For going back again and again, right up until she found out, taking that place in her bed, in my bed, and lying all the time?

So the Mayor got it all. Fuck, I should have known, way back with the loft; he pushed my buttons, see, like he didn't just have mints, he had fucking *chocolates*. Stocked up on my fucking favorites and dangled it all in front of my nose, and I lost. I couldn't hold all that candy in my palm and not try just a little bit. Just wasn't strong enough. Probably still ain't...

My apologies to the world, folks. May the Hellmouth swallow me alive if I'm lying, I'm sorry. Sorry for breathing the clean air your baby with asthma could have used, ma'am. Your son doesn't have enough to eat, sir? If I could, I'd give back every meal I've ever eaten. You're freezing to death since your mom got evicted, little girl? Take my home; I have two. Or I used to. I don't need them now - take 'em both.

I can see it so clearly now. It was all just a waste. A huge, fucking waste. And I think I had an idea way back then, because I made something of a decision.

Might as well go out honestly, right? Like the scum I am.

So I did. And God be damned, the old folks were right. The truth fucking hurts.

See, whatever side you're on, you're supposed to revel in it. Live it to the fucking fullest and pride yourself on it all. Think vamps ever wish they could be good? Not unless you curse 'em with a soul. And the only times Buffy ever thought about being like me was when she was afraid she was. *Afraid*. Nobody's supposed to *want* what the other side has to give, not unless they're on the wrong side to begin with.

But if I was on the right side, there with the boss, why was I always thinking about B? Why did I wonder if I could have, should have, done something differently, even when I relished everything he gave me, *almost* everything I did to deserve his love? Why the fuck...

See, I'm doing it even now. Trying to live somewhere that the past and the present won't let me, somewhere that doesn't exist in my future.
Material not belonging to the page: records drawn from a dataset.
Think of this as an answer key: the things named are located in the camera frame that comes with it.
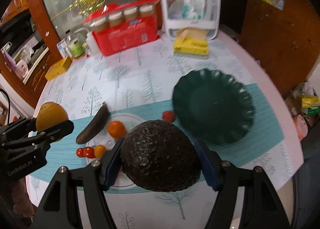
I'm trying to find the yellow lemon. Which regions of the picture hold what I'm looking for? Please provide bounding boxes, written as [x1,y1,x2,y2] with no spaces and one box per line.
[36,102,69,134]

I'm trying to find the dark cucumber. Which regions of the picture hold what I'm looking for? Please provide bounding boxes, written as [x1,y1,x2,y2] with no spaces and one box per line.
[76,102,111,145]

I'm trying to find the small yellow-orange tomato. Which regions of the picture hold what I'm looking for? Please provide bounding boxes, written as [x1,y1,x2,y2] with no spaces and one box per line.
[94,145,107,159]

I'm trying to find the orange mandarin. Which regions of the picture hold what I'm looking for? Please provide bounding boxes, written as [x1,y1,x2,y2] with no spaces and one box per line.
[107,121,126,139]

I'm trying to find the dark avocado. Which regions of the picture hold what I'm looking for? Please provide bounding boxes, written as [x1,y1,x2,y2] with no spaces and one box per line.
[120,120,201,192]

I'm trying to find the red cherry tomato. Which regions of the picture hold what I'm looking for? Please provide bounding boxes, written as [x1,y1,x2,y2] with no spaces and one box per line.
[162,111,175,123]

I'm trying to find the small red tomato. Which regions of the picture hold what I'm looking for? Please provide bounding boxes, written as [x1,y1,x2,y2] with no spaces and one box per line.
[76,148,84,158]

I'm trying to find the yellow small box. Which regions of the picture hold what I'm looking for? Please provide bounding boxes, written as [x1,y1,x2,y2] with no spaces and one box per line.
[45,57,72,81]

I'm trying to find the green label bottle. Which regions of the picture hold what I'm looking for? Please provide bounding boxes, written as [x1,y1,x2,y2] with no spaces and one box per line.
[66,30,85,58]

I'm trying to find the dark green scalloped plate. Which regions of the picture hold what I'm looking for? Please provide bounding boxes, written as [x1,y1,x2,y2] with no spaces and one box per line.
[172,68,255,145]

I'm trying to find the red packaged box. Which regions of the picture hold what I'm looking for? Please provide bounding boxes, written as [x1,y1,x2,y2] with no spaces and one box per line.
[84,0,160,56]

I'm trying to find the yellow tissue pack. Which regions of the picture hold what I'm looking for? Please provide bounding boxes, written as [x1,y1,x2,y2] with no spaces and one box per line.
[173,28,209,59]

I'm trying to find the white clear storage case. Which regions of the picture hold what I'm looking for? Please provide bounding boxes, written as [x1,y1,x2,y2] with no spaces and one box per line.
[161,0,221,40]

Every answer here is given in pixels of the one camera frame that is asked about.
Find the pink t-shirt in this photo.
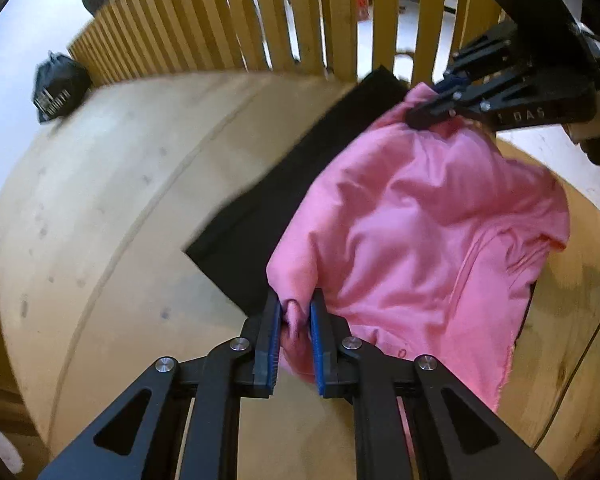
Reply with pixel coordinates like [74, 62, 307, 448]
[266, 84, 570, 408]

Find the black sports drawstring bag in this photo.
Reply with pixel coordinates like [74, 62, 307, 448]
[31, 51, 93, 124]

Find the red box on floor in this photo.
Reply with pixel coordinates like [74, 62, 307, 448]
[355, 0, 370, 22]

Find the black cable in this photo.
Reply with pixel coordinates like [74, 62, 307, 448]
[532, 89, 600, 449]

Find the folded black sport shirt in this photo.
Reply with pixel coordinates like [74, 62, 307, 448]
[185, 66, 408, 316]

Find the wooden slat fence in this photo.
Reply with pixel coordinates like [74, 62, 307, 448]
[68, 0, 504, 87]
I opened my eyes in that hospital bed and it seemed so clear, that I wanted to be good, but I'm kidding myself if I think someone like me can make up for so much gone wrong.
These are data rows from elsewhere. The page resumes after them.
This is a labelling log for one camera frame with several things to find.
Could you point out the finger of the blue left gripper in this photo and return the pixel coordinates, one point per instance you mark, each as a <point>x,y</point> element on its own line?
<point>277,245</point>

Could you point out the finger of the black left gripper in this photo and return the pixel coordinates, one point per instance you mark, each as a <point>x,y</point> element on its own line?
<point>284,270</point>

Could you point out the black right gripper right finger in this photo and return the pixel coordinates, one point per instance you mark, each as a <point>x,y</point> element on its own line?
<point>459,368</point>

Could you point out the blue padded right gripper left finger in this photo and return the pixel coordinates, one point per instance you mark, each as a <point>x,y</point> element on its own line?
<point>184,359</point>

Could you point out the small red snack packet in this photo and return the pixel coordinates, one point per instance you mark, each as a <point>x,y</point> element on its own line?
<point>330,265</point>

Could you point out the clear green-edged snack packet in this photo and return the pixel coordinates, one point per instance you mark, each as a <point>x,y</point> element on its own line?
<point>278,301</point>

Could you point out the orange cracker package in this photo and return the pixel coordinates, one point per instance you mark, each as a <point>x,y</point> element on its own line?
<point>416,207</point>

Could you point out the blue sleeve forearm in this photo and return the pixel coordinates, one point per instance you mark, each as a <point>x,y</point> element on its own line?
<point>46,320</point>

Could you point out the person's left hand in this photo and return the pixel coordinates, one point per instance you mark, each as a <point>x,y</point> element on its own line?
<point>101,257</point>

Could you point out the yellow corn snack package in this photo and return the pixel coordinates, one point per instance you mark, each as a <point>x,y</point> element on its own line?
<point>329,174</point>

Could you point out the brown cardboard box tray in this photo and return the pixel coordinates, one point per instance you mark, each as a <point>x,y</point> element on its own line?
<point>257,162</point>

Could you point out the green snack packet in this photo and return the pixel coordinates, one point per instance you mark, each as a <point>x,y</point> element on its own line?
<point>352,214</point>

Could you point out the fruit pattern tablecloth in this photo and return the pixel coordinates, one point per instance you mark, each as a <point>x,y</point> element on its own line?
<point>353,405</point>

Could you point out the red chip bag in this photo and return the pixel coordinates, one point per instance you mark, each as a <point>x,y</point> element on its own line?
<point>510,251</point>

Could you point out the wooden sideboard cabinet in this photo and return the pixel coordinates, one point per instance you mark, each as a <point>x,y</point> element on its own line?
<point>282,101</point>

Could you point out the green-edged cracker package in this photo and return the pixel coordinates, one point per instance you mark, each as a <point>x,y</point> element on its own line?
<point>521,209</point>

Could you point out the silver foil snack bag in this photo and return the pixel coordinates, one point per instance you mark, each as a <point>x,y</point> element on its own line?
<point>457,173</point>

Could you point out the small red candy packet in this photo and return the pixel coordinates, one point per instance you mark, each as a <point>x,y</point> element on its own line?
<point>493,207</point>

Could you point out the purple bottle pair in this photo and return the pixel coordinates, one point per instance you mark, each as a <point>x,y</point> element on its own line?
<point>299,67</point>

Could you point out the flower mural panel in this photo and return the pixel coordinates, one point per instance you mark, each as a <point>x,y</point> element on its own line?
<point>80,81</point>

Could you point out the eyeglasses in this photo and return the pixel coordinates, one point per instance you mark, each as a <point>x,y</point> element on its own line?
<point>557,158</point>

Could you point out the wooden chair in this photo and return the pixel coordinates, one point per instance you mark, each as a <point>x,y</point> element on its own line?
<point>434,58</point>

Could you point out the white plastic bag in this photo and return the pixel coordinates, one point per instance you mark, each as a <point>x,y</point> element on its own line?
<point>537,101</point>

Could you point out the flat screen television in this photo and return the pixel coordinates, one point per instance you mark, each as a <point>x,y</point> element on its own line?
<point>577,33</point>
I'm not exactly worth the trouble it's gonna take for them to trust me again.

I'm not exactly worth the time it takes to even form the idea.

And promptly reject it.

Because the one thing they never would tolerate was anyone hurting Buffy. It's like they were her own personal watchdogs, loyal to the fucking end.

Well, it's the end. They can't forgive; they can't forget. Xander, in this very hospital, his own type of vegetable. Willow, probably dreaming up some spell to turn me into something hideous. Angel, Oz, even Cordelia...she always came first. That doesn't bother me so much anymore; it's just the truth.
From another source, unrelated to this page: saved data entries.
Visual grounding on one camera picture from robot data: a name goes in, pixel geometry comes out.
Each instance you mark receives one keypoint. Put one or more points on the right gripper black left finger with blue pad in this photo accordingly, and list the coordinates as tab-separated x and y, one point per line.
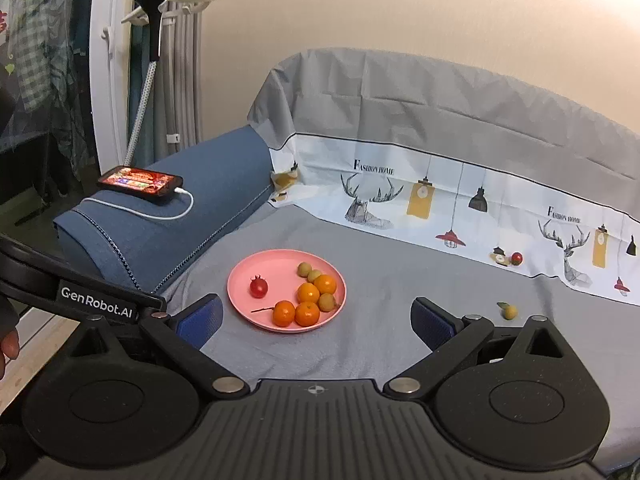
120	395

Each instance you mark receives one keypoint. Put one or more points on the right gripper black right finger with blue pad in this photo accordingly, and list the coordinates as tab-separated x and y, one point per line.
515	397

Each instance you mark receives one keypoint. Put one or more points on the red cherry tomato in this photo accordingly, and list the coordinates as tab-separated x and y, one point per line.
258	287

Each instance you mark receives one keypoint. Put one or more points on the tangerine with stem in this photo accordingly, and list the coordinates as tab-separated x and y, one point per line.
282	313

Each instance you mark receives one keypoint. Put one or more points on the orange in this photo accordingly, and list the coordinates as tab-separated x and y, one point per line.
307	292

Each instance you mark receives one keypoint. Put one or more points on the yellow-green longan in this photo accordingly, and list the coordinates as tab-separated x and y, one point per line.
303	269

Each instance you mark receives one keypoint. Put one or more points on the small longan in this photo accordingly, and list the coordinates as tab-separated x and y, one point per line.
313	275

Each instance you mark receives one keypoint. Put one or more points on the brown longan with stem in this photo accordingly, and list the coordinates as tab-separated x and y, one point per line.
327	302

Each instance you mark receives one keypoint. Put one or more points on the person's left hand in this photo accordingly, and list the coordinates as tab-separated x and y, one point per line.
10	345

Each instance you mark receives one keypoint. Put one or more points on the longan with green leaf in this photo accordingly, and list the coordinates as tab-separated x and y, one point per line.
508	311

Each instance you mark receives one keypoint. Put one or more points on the black smartphone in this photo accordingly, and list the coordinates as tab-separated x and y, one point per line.
143	183

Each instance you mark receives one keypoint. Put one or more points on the pink round plate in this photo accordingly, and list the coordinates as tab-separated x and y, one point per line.
279	268

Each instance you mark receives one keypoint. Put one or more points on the grey printed sofa cover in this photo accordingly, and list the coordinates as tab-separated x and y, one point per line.
420	177

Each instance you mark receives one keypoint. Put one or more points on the grey curtain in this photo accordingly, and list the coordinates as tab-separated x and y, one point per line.
178	82

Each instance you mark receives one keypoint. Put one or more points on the white door frame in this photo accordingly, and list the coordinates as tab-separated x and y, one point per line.
109	40

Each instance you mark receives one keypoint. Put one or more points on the garment steamer with hose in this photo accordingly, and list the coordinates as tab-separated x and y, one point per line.
154	13
Giles and I have talked for hours, the times he's been here. Mostly about the connection; I don't know what else to call it. He wants to know everything...except the details of how she died. I told him it was Drusilla, and that her last thoughts were of how much she loved everyone, him included, and then he clammed up. Changed the subject and started mumbling about what we would do tomorrow, when I get out of the hospital.

That was yesterday, on his last visit. Perfect prompt to ask about how things would be.

Funny, he couldn't answer that. Guess I'll just have to wait and see.

First, I have something to take care of.